KIRSTEN SOLLEK-AVELLA, mezzosoprano/alto



A native of the Pacific Northwest, Ms. Sollek-Avella is now enjoying a busy career based in New York City. In recent years she has been particularly active in the genre of historical performance, and is much in demand with early music enthusiasts in the United States and abroad. Ms. Sollek-Avella has been heard as alto soloist in frequent tours to Japan and a tour in January 1999 to Israel with Masaaki Suzuki and Bach Collegium Japan, performing works by J.S.Bach and Handel. In a review of her performance of Messiah with BCJ, the Israeli newspaper Yediot Ahronot wrote: "...alto Kirsten Sollek-Avella's voice poured from her throat like silk..." She will be featured as the alto soloist on an upcoming release of Bach cantatas with the same group on the BIS recording label. She has also received praise for her work as both soloist and ensemble member in several Renaissance collaborations with lutenist Paul O'Dette and gambist Christel Thielmann. Ms. Sollek-Avella has been featured as alto soloist for works by J.S.Bach in music series all over Western New York. Recently, she has performed with the New York Virtuoso Singers in a concert-version of John Adams' Nixon in China at the Brooklyn Academy of Music, and with the Dennis Keene Festival Chorus and Orchestra at Alice Tully Hall for a concert of Bach's St. Matthew Passion.


While it could be said that her main area of specialization is in early performance, Ms. Sollek-Avella is being increasingly sought our for her interpretation of music from the 20th century.
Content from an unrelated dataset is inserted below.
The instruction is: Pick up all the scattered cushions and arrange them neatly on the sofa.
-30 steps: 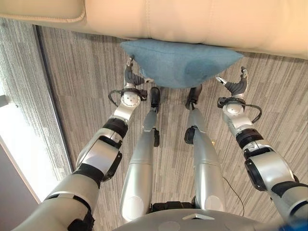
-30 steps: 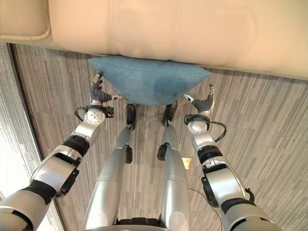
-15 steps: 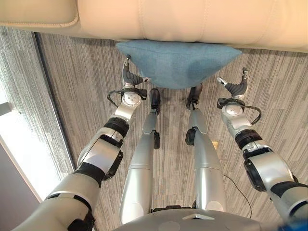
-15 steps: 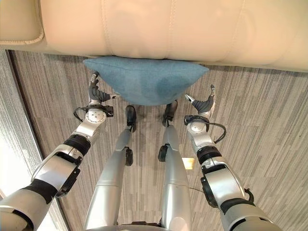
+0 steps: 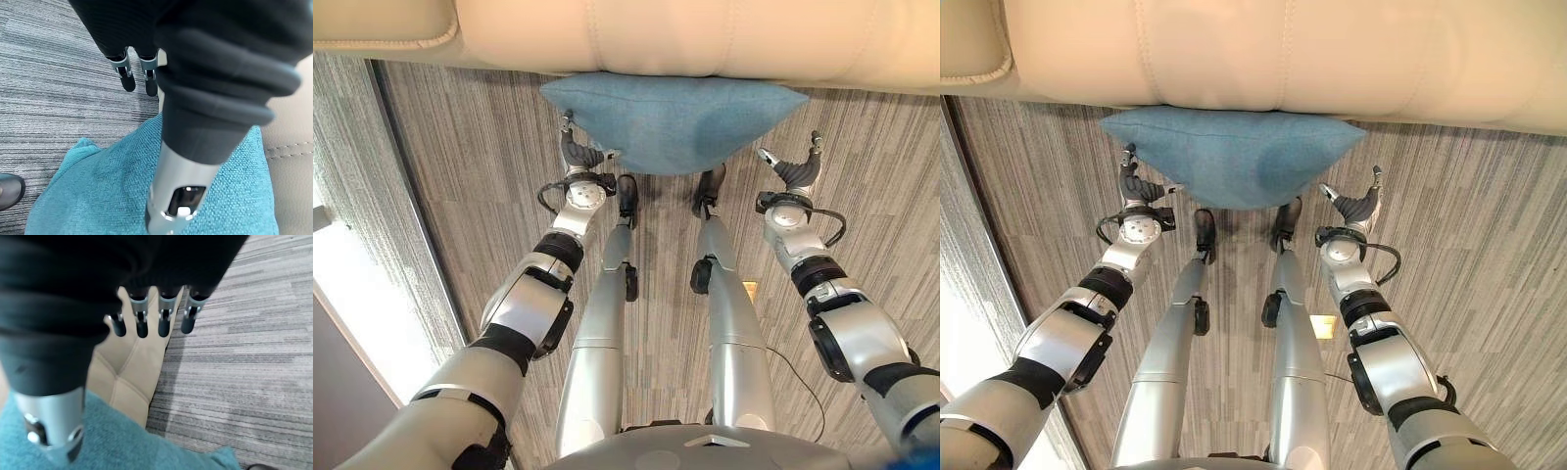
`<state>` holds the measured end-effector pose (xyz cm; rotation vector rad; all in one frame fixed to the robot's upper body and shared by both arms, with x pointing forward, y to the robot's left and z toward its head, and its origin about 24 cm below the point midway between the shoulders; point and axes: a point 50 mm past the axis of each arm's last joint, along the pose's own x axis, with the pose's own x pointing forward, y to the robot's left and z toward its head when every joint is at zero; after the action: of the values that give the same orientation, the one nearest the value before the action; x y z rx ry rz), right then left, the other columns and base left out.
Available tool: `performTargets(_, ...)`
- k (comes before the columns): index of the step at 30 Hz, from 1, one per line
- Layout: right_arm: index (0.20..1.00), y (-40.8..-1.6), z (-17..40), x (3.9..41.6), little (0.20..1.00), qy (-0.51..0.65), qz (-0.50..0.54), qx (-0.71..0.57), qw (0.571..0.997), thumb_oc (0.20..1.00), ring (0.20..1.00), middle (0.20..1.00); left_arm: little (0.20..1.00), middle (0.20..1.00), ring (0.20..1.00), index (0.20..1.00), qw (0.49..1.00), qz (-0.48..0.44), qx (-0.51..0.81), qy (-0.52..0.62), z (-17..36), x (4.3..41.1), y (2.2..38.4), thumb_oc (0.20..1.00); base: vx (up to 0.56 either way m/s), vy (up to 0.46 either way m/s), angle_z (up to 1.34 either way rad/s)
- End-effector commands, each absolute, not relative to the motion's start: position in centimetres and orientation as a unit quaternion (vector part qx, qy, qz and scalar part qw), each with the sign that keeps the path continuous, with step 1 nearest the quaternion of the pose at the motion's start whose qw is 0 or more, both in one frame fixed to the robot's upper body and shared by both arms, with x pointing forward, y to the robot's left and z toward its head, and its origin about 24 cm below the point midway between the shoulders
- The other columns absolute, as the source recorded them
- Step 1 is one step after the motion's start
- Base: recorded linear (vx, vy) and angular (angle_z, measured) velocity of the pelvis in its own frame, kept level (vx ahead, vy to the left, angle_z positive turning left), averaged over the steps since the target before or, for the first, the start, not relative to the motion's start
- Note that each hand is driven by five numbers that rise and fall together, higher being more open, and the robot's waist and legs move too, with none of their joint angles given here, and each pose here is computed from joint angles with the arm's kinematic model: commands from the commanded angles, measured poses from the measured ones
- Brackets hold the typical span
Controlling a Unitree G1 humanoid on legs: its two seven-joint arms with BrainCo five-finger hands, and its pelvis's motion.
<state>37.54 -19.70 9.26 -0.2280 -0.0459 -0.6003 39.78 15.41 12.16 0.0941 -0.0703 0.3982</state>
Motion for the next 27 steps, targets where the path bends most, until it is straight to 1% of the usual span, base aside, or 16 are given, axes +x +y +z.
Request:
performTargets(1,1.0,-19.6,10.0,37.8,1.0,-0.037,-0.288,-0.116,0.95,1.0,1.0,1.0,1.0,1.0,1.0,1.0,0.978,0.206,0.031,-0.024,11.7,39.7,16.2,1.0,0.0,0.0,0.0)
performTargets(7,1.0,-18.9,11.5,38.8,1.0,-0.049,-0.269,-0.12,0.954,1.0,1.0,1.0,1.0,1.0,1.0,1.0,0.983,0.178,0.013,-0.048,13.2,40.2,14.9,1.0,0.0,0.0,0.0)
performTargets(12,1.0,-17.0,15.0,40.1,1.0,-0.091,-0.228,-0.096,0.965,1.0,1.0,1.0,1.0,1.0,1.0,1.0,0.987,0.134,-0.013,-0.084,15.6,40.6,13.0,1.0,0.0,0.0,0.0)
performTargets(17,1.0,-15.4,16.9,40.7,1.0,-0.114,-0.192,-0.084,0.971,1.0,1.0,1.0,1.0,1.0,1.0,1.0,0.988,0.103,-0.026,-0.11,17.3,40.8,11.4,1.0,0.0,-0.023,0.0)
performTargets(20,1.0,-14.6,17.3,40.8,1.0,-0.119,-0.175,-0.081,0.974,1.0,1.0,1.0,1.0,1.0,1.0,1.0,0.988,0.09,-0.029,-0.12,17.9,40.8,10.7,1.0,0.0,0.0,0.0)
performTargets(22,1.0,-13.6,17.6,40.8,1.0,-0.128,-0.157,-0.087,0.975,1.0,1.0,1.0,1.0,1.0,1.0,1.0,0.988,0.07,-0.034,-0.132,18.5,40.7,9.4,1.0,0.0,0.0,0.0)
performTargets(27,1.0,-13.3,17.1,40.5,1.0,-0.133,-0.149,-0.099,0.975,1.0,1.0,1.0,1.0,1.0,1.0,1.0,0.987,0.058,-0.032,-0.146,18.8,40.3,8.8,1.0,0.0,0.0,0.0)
In the winter of 1999 she participated in a performance and recording project with the Rochester, NY-based ensembles Ossia and Musica Nova, singing the lowest of four female voices for two large-scale works by American composer Steve Reich(Tehillim and Musci for 18 Musicians). She has performed new works at the 1999 ImageMovementSound festival in Rochester, a multi-media collaboration of msuicaians, dancers and film makers. In recital she has premiered the vocal works of her husband composer Vicente Avella, as well as presenting works by Jacob Avshalomov, Peter Maxwel Davies and Geoffery Burgon. Also no stranger to the opera stage, Ms. Sollek-Avella has been seen as the title role in a darkly fascinating and challenging prodution of Benjamin Britten's Rape of Lucretia, staged by director Nicholas Muni. She has sung roles in operas by Poulenc, Puccini, Thomson, and Johann Strauss. Ms. Sollek-Avella holds degrees from Indiana University(BM)and the Eastman School of Music(MM).